The response must match the data below exactly, line for line.

*** Records for this exercise ***

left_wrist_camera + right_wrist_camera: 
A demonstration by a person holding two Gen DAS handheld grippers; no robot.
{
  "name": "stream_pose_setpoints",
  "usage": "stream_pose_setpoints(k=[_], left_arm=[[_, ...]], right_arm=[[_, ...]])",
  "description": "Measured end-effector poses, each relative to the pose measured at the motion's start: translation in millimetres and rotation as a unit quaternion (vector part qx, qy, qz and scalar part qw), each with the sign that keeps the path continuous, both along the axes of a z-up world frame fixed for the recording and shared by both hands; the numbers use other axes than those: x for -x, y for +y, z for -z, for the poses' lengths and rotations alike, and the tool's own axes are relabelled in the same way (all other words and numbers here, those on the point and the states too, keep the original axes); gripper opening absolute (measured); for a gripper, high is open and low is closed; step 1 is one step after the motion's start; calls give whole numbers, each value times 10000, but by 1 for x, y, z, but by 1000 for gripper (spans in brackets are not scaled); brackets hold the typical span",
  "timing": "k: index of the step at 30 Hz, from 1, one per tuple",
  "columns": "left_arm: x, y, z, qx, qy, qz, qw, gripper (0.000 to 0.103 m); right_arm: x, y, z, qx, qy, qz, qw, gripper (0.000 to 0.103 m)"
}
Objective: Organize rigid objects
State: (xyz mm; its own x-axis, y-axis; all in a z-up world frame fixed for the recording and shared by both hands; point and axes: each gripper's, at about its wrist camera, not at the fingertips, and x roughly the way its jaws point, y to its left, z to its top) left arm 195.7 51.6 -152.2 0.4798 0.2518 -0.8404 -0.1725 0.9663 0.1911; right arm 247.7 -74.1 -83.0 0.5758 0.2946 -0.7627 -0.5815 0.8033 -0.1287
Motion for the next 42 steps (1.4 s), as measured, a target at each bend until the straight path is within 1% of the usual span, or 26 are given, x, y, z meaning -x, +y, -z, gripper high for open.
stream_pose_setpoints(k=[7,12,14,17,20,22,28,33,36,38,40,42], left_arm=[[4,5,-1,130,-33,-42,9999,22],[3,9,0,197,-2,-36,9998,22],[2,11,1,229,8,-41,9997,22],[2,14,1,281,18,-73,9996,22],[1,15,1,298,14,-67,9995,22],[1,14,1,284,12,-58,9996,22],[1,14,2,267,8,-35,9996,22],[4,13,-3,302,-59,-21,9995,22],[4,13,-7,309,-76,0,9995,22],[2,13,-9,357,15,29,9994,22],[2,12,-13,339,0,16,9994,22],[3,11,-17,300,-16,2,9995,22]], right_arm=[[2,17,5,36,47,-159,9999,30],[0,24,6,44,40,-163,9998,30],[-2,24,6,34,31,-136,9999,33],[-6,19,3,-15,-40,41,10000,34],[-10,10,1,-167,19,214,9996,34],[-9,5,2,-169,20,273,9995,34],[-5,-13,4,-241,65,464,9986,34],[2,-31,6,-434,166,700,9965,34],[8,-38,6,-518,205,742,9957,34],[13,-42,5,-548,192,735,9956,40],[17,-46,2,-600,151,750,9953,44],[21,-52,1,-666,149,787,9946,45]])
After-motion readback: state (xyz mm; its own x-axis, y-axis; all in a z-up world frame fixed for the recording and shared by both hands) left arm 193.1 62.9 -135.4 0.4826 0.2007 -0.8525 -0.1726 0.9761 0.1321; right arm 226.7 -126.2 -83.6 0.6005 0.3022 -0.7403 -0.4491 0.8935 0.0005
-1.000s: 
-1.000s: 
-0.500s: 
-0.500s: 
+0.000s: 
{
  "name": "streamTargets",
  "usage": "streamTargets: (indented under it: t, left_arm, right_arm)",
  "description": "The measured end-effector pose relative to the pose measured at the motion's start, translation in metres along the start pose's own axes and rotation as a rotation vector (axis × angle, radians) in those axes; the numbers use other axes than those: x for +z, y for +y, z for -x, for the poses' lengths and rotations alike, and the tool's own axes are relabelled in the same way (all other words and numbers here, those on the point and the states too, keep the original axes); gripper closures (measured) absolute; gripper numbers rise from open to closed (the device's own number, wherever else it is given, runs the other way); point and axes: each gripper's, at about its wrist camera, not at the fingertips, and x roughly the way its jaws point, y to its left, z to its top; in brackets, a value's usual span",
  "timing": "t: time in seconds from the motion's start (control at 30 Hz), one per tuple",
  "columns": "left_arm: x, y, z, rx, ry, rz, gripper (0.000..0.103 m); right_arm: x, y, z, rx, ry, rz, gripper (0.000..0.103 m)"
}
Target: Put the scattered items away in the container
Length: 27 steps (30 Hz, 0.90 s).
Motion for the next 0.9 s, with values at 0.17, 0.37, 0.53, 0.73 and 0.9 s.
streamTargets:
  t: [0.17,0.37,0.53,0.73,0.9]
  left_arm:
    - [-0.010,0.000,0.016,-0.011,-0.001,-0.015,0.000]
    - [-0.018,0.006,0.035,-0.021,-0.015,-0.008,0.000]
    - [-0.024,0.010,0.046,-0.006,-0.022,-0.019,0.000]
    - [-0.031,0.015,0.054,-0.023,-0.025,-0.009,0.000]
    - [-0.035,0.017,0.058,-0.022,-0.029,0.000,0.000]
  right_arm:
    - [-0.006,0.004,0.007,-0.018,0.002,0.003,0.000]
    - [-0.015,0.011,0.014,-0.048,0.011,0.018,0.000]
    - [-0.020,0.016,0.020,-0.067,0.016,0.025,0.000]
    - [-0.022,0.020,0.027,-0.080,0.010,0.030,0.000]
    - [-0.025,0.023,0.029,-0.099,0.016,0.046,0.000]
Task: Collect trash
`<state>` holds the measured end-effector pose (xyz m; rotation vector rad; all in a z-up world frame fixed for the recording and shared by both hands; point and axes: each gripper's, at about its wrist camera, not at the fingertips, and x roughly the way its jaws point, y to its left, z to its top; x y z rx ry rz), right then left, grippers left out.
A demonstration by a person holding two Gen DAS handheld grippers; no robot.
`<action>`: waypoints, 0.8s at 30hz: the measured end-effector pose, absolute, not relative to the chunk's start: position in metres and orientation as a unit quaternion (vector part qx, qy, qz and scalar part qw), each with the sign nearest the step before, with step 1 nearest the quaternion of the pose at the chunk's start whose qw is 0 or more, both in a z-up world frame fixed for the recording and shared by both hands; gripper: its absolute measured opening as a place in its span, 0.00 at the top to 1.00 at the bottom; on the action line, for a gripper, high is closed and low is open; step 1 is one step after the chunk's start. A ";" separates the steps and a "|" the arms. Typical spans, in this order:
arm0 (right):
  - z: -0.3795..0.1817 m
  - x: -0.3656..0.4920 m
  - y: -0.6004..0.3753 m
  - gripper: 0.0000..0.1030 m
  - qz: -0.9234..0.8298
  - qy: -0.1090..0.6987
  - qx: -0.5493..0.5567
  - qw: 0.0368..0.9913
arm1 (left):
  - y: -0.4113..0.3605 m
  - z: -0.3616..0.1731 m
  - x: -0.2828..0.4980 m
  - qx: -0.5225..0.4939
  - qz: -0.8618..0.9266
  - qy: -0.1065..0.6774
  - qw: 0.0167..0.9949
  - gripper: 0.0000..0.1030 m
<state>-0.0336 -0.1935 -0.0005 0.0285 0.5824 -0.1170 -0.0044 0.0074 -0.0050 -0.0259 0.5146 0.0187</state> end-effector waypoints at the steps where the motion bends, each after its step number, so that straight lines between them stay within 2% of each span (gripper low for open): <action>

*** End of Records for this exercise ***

◆ Written answer
left_wrist_camera + right_wrist_camera: 
A demonstration by a person holding two Gen DAS handheld grippers; no robot.
{
  "name": "stream_pose_setpoints",
  "usage": "stream_pose_setpoints(k=[_], left_arm=[[_, ...]], right_arm=[[_, ...]])",
  "description": "Measured end-effector poses, each relative to the pose measured at the motion's start: translation in millimetres and rotation as a unit quaternion (vector part qx, qy, qz and scalar part qw), each with the sign that keeps the path continuous, both along the axes of a z-up world frame fixed for the recording and shared by both hands; the numbers use other axes than those: x for -x, y for +y, z for -z, for the poses' lengths and rotations alike, and the tool's own axes are relabelled in the same way (all other words and numbers here, those on the point and the states too, keep the original axes); gripper opening absolute (measured); for a gripper, high is open and low is closed; step 1 is one step after the motion's start; calls give whole numbers, each value times 10000, but by 1 for x, y, z, but by 1000 for gripper (spans in brackets are not scaled); brackets hold the typical span",
  "timing": "k: index of the step at 30 Hz, from 1, one per tuple",
  "columns": "left_arm: x, y, z, qx, qy, qz, qw, gripper (0.000 to 0.103 m); right_arm: x, y, z, qx, qy, qz, qw, gripper (0.000 to 0.103 m)"
}
Objective: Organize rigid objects
State: (xyz mm; its own x-axis, y-axis; all in a z-up world frame fixed for the recording and shared by both hands; point and axes: each gripper's, at about its wrist camera, not at the fingertips, and x roughly the way its jaws point, y to its left, z to its top) left arm 195.7 51.6 -152.2 0.4798 0.2518 -0.8404 -0.1725 0.9663 0.1911; right arm 247.7 -74.1 -83.0 0.5758 0.2946 -0.7627 -0.5815 0.8033 -0.1287
Motion for the next 42 steps (1.4 s), as measured, a target at each bend until the straight path is within 1% of the usual span, or 26 are given, x, y, z meaning -x, +y, -z, gripper high for open.
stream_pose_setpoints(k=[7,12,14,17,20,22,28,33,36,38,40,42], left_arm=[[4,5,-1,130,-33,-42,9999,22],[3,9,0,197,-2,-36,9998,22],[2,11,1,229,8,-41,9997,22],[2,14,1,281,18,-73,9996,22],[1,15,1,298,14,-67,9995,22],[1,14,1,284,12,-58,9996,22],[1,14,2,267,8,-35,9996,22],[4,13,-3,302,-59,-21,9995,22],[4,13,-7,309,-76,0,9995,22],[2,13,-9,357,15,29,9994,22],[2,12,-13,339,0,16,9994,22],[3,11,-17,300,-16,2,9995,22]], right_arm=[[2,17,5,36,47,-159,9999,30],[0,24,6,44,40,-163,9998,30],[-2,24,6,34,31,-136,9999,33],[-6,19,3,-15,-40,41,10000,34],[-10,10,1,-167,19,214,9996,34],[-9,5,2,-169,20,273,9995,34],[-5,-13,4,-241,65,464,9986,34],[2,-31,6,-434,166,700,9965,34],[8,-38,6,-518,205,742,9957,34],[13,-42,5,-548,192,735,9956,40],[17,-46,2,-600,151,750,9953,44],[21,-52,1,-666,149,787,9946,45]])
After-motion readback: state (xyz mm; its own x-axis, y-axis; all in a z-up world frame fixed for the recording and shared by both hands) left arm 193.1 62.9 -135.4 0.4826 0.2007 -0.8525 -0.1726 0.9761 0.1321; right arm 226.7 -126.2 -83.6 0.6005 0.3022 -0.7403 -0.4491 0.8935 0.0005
-1.000s: 
-1.000s: 
-0.500s: 
-0.500s: 
+0.000s: 
{
  "name": "streamTargets",
  "usage": "streamTargets: (indented under it: t, left_arm, right_arm)",
  "description": "The measured end-effector pose relative to the pose measured at the motion's start, translation in metres along the start pose's own axes and rotation as a rotation vector (axis × angle, radians) in those axes; the numbers use other axes than those: x for +z, y for +y, z for -x, for the poses' lengths and rotations alike, and the tool's own axes are relabelled in the same way (all other words and numbers here, those on the point and the states too, keep the original axes); gripper closures (measured) absolute; gripper numbers rise from open to closed (the device's own number, wherever else it is given, runs the other way); point and axes: each gripper's, at about its wrist camera, not at the fingertips, and x roughly the way its jaws point, y to its left, z to its top; in brackets, a value's usual span",
  "timing": "t: time in seconds from the motion's start (control at 30 Hz), one per tuple",
  "columns": "left_arm: x, y, z, rx, ry, rz, gripper (0.000..0.103 m); right_arm: x, y, z, rx, ry, rz, gripper (0.000..0.103 m)"
}
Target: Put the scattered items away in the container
Length: 27 steps (30 Hz, 0.90 s).
Motion for the next 0.9 s, with values at 0.17, 0.37, 0.53, 0.73 and 0.9 s.
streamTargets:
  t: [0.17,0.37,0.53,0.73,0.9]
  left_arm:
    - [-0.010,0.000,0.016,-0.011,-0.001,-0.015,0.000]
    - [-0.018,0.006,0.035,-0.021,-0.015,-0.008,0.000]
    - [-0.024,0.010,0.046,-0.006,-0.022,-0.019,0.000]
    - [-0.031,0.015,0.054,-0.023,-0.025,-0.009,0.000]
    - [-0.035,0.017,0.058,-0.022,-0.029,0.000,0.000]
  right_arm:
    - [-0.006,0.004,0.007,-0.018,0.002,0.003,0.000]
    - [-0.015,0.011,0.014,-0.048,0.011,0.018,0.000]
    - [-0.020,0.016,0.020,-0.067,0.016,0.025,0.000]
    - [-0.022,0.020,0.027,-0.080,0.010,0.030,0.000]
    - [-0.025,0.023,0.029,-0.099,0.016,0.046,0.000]
Task: Collect trash
`<state>` holds the measured end-effector pose (xyz m; rotation vector rad; all in a z-up world frame fixed for the recording and shared by both hands; point and axes: each gripper's, at about its wrist camera, not at the fingertips, and x roughly the way its jaws point, y to its left, z to its top; x y z rx ry rz), right then left, grippers left out.
A demonstration by a person holding two Gen DAS handheld grippers; no robot.
`<action>`: waypoints, 0.8s at 30hz: the measured end-effector pose, absolute, not relative to the chunk's start: position in metres and orientation as a unit quaternion (vector part qx, qy, qz and scalar part qw), each with the sign nearest the step before, with step 1 nearest the quaternion of the pose at the chunk's start whose qw is 0 or more, both in a z-up world frame fixed for the recording and shared by both hands; gripper: its absolute measured opening as a place in its span, 0.00 at the top to 1.00 at the bottom; on the action line, for a gripper, high is closed and low is open; step 1 is one step after the chunk's start. A ";" separates the steps and a "|" the arms. Typical spans, in this order:
arm0 (right):
  - z: -0.3795..0.1817 m
  - x: -0.3656..0.4920 m
  - y: -0.6004..0.3753 m
  - gripper: 0.0000..0.1030 m
  - qz: -0.9234..0.8298
  - qy: -0.1090..0.6987
  - qx: -0.5493..0.5567
  - qw: 0.0368..0.9913
arm1 (left):
  - y: -0.4113..0.3605 m
  - z: -0.3616..0.1731 m
  - x: -0.2828..0.4980 m
  - qx: -0.5225..0.4939
  - qz: -0.8618..0.9266
  - qy: -0.1065..0.6774
  - qw: 0.0167..0.9949
  - gripper: 0.0000..0.1030 m
<state>-0.0336 -0.1935 -0.0005 0.0285 0.5824 -0.1170 -0.0044 0.0074 -0.0050 -0.0259 0.5146 0.0187</state> end-effector waypoints at the steps where the motion bends, each after its step number, so that straight lines between them stay within 2% of each span (gripper low for open): <action>

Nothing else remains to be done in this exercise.